++++ Supplied material ++++
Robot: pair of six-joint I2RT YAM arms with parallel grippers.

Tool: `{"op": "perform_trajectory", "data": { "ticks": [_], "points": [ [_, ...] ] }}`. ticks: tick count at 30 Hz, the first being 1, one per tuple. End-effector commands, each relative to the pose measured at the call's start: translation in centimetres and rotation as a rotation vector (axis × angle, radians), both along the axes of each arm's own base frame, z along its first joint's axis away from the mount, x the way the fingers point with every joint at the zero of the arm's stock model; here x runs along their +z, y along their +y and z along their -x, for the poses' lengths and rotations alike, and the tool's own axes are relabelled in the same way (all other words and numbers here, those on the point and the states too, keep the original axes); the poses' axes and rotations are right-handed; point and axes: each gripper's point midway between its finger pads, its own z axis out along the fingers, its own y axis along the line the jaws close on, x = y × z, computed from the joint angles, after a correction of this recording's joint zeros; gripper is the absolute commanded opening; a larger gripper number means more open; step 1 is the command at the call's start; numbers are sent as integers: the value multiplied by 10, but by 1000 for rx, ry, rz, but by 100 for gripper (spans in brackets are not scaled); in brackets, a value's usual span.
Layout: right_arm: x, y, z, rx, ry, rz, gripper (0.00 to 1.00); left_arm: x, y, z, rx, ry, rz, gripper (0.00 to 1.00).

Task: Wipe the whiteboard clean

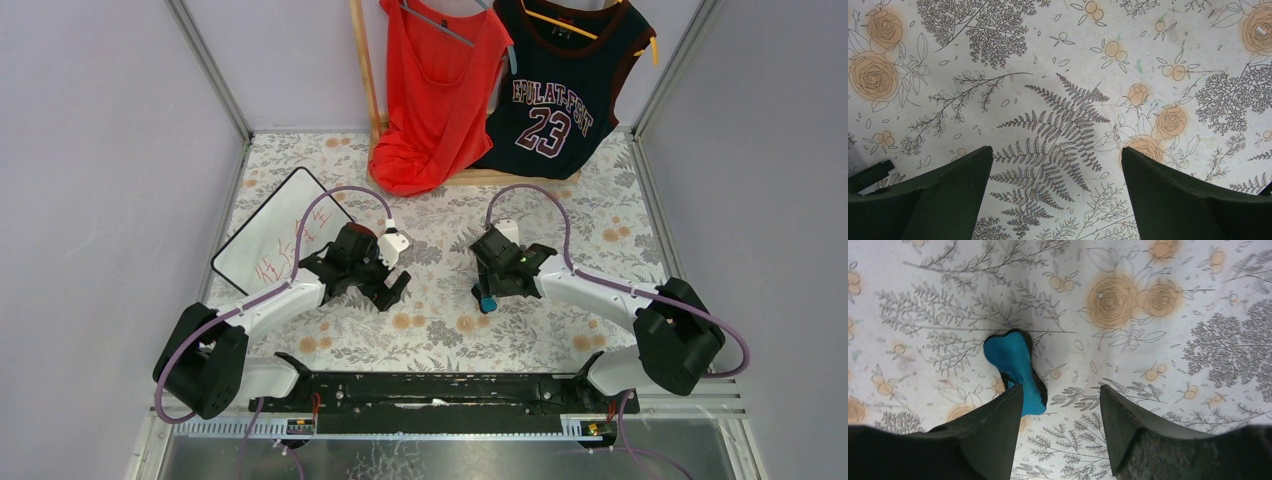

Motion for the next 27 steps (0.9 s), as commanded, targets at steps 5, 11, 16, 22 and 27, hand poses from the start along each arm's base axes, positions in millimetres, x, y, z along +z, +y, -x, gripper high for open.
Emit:
{"op": "perform_trajectory", "data": {
  "ticks": [5,11,16,22,27],
  "points": [
    [6,29,8,211,50,-116,63,0,0,2,-18,-2,-1,100],
    [-11,33,12,255,102,-106,62,-1,0,2,-18,3,-3,100],
    [-23,36,10,258,124,-94,60,0,1,3,-17,-2,-3,100],
    [-32,37,7,264,141,-82,56,-1,1,3,-19,0,-3,100],
    [-36,37,5,261,148,-76,50,-1,1,3,-18,-1,-5,100]
  ]
}}
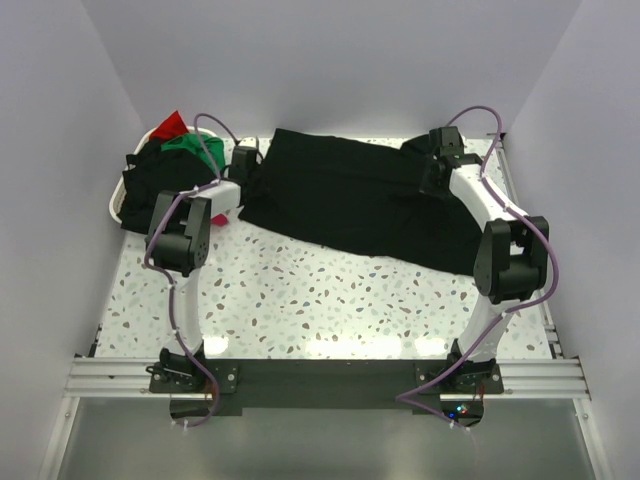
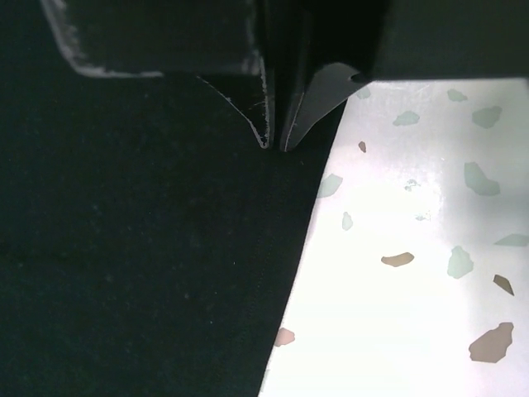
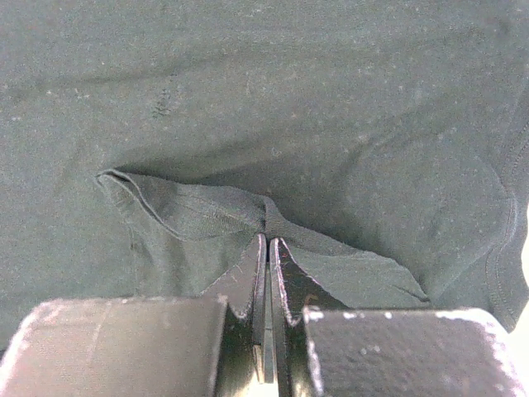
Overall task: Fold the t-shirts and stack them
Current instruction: Fold the tshirt
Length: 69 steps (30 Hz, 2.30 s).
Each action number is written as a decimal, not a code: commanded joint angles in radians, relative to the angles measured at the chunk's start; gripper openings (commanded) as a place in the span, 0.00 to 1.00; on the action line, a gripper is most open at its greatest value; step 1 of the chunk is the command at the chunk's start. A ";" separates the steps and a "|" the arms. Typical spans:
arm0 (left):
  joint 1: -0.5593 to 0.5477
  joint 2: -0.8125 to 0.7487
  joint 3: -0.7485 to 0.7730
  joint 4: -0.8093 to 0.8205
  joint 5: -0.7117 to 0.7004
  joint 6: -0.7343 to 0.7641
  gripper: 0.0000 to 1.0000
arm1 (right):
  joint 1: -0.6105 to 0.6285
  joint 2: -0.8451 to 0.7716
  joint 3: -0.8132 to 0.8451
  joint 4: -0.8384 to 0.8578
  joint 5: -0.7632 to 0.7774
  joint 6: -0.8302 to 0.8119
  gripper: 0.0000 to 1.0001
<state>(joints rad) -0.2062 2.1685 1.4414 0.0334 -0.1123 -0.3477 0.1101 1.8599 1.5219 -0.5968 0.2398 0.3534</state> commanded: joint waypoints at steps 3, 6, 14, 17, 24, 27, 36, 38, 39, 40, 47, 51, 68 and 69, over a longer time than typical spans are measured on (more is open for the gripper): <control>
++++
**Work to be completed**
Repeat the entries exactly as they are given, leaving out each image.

**Reply**
Robot: pair of six-joint I2RT YAM arms with parallel grippers.

Tool: `{"op": "perform_trajectory", "data": { "ticks": [_], "points": [ [_, ...] ] }}`. ticks: tick count at 30 Hz, the first being 1, one per tuple. End-effector commands, each relative to the pose measured at the call's start: translation in centimetres and rotation as a rotation vector (axis × angle, radians), both along the axes of each arm's own base frame, z along its first joint's axis away from the mount, x the way the fingers point with every joint at the zero of the arm's stock model; here x runs along their +z, y along their +y and z along their -x, for the poses' lengths and rotations alike, and the tool's own axes are relabelled in the same way (all other words and numbers here, those on the point and the states too, keep the original axes); the poses' axes and rotations are right-handed; point and axes: each gripper's point midway between its finger pads, its own z axis out along the fingers, its own y axis along the line the jaws close on, x = y × z, computed from the joint angles, after a correction of this recording's joint zeros; gripper is the absolute commanded opening; a larger gripper number means more open; step 1 is the command at the call's start; numbers are sent as integers: the value multiplied by 10, but by 1000 for rx, ry, rz, but by 100 for gripper (spans in brackets are not scaled); in brackets, a value's usual span.
Layout: right_arm: x, y, z, rx, ry, rz, gripper (0.00 to 1.00); left_arm: x, y, z, rx, ry, rz, gripper (0.00 to 1.00).

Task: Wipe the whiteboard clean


Motion for the next 27 steps (0.9 s), as commanded, targets at steps 5, 11, 16, 22 and 27, hand poses from the start along each arm's base axes, positions in millimetres, x, y, z along +z, +y, -x, gripper high for open.
Emit:
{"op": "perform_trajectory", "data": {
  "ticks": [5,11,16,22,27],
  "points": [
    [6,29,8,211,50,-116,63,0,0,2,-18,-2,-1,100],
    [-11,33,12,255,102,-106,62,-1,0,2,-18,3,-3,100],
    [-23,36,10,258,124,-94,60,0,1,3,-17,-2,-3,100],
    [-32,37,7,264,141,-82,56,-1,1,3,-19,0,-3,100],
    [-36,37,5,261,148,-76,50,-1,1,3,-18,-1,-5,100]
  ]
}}
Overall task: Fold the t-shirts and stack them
Current instruction: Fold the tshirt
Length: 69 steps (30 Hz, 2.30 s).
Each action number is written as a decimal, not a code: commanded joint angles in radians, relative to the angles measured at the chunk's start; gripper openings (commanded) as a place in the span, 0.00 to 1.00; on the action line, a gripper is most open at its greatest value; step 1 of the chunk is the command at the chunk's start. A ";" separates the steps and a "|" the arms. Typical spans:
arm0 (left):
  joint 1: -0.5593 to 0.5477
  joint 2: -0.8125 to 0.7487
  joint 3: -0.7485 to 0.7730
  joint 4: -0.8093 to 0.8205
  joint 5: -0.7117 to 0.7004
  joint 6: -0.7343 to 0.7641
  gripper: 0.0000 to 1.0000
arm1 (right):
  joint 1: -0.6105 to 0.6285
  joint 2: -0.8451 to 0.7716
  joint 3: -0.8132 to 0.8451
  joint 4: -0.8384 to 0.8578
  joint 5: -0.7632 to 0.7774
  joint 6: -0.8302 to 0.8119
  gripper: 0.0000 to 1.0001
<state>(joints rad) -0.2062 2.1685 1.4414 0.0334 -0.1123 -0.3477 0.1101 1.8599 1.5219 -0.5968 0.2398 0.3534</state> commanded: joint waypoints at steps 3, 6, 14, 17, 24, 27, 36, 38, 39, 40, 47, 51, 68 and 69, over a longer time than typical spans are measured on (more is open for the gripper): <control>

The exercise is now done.